PROBLEM TO SOLVE » From the listing below, copy out every line where the word "woven" appears.

THE RECORDS »
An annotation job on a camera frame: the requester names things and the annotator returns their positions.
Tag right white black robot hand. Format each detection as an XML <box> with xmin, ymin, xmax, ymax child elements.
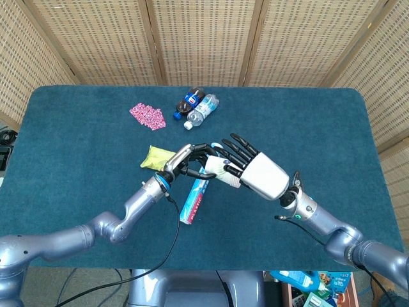
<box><xmin>219</xmin><ymin>133</ymin><xmax>291</xmax><ymax>202</ymax></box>

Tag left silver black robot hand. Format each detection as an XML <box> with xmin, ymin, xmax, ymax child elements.
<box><xmin>158</xmin><ymin>143</ymin><xmax>222</xmax><ymax>184</ymax></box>

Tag yellow green snack bag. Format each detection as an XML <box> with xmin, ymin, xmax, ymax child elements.
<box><xmin>139</xmin><ymin>145</ymin><xmax>178</xmax><ymax>172</ymax></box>

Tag blue plastic wrap roll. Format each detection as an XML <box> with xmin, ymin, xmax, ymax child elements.
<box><xmin>178</xmin><ymin>143</ymin><xmax>225</xmax><ymax>225</ymax></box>

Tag clear water bottle white cap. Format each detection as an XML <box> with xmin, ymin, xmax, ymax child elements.
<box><xmin>183</xmin><ymin>93</ymin><xmax>220</xmax><ymax>130</ymax></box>

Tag pink patterned packets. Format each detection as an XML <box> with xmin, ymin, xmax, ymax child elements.
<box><xmin>129</xmin><ymin>102</ymin><xmax>167</xmax><ymax>131</ymax></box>

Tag cola bottle with blue cap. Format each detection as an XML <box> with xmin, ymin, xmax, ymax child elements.
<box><xmin>173</xmin><ymin>86</ymin><xmax>206</xmax><ymax>121</ymax></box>

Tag teal felt table cover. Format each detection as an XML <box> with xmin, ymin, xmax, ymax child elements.
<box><xmin>0</xmin><ymin>85</ymin><xmax>405</xmax><ymax>272</ymax></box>

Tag blue plastic bottle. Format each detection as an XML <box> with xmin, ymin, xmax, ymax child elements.
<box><xmin>270</xmin><ymin>270</ymin><xmax>322</xmax><ymax>291</ymax></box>

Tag woven rattan folding screen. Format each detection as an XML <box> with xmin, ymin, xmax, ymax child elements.
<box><xmin>0</xmin><ymin>0</ymin><xmax>409</xmax><ymax>234</ymax></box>

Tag grey robot torso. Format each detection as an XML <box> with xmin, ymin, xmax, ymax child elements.
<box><xmin>127</xmin><ymin>269</ymin><xmax>272</xmax><ymax>307</ymax></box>

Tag red storage box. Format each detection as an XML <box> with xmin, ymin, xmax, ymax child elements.
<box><xmin>281</xmin><ymin>271</ymin><xmax>359</xmax><ymax>307</ymax></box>

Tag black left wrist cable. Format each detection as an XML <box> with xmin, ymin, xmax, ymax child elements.
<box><xmin>56</xmin><ymin>188</ymin><xmax>181</xmax><ymax>307</ymax></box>

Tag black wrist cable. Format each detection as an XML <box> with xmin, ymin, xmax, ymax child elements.
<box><xmin>56</xmin><ymin>188</ymin><xmax>181</xmax><ymax>307</ymax></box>
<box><xmin>274</xmin><ymin>214</ymin><xmax>389</xmax><ymax>300</ymax></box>

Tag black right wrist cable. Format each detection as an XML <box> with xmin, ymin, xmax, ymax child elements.
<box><xmin>274</xmin><ymin>214</ymin><xmax>389</xmax><ymax>300</ymax></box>

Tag black electronics and cables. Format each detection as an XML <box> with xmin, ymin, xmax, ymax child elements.
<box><xmin>0</xmin><ymin>126</ymin><xmax>15</xmax><ymax>171</ymax></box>

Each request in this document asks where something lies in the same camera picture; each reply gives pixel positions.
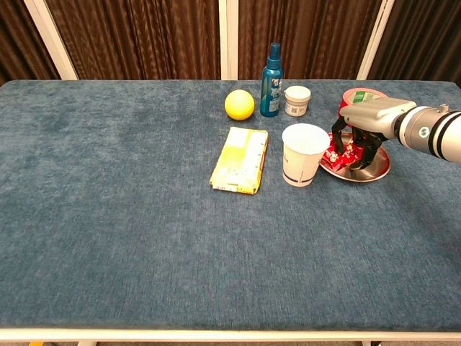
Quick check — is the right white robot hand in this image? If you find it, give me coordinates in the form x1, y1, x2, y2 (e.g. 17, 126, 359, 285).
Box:
330, 97, 418, 171

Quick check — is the red candies heap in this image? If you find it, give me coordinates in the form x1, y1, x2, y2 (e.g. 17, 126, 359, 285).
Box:
322, 132, 363, 170

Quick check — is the silver metal plate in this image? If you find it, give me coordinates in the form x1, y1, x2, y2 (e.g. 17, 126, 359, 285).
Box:
318, 131, 392, 183

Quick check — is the white paper cup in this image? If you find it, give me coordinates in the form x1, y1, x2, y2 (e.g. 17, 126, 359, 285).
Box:
281, 123, 331, 187

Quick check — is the red tape roll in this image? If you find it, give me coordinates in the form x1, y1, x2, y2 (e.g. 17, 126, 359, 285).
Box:
338, 88, 388, 118

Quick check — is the small white jar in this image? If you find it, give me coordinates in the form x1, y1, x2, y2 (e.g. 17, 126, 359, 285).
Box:
284, 85, 312, 117

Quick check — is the brown pleated curtain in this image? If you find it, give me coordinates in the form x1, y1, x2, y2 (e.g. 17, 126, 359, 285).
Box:
237, 0, 382, 80
45, 0, 220, 80
0, 0, 61, 87
367, 0, 461, 89

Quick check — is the blue spray bottle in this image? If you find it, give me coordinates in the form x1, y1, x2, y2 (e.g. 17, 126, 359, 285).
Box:
259, 42, 285, 117

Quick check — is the yellow ball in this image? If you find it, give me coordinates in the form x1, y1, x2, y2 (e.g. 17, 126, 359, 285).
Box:
224, 89, 256, 121

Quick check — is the blue table cloth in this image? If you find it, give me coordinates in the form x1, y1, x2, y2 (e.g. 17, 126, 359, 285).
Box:
0, 79, 461, 331

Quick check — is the white partition post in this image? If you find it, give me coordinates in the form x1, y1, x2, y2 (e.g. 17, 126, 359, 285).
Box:
218, 0, 239, 81
23, 0, 79, 81
356, 0, 395, 80

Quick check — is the white table frame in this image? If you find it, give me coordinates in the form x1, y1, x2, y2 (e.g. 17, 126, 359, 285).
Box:
0, 327, 461, 343

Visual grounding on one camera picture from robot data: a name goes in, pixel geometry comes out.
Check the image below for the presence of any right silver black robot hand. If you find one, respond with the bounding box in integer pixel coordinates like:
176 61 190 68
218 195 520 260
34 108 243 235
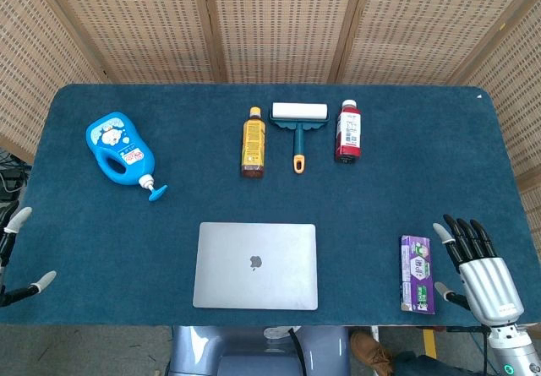
432 214 526 327

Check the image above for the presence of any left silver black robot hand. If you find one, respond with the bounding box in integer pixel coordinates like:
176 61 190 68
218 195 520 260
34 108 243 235
0 206 57 308

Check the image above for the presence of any silver laptop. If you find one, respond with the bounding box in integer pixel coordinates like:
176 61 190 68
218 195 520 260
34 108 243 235
192 221 319 311

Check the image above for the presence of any woven folding screen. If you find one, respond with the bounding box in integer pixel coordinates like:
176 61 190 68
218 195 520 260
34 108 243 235
0 0 541 267

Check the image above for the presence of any purple toothpaste box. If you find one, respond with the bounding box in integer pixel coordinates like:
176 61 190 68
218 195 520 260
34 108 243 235
399 234 436 315

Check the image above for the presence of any teal trouser leg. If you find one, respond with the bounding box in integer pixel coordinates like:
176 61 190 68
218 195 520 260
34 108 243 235
391 350 470 376

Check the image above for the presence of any blue detergent pump bottle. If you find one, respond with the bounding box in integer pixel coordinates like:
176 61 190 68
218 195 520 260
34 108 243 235
85 111 169 203

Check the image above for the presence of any brown boot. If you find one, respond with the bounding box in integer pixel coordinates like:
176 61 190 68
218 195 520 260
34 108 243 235
349 330 395 376

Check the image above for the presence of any red juice bottle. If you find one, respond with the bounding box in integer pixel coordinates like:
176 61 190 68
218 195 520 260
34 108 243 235
334 99 363 165

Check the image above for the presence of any blue table cloth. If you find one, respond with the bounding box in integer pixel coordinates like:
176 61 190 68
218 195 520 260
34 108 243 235
0 83 541 327

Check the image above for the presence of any blue-grey robot torso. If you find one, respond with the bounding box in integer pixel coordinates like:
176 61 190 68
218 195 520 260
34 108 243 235
165 324 352 376

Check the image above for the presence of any yellow label tea bottle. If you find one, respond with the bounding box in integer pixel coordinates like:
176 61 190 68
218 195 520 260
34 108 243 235
240 106 267 179

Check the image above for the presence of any black floor cables bundle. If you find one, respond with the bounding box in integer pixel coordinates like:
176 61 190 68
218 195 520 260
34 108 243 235
0 150 27 203

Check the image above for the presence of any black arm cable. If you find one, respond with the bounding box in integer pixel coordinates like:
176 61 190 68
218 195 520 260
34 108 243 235
439 324 498 376

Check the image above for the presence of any black torso cable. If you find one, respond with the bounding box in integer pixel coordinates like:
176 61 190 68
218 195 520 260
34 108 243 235
288 326 308 376

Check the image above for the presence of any teal handle lint roller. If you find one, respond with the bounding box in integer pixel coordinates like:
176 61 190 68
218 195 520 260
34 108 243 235
270 101 331 175

ANSWER SPACE »
Tag woven rattan folding screen. Format each detection as an XML <box> with xmin, ymin, xmax, ymax child elements.
Check the image above for the presence of any woven folding screen. If you find one, respond with the bounding box in integer pixel coordinates like:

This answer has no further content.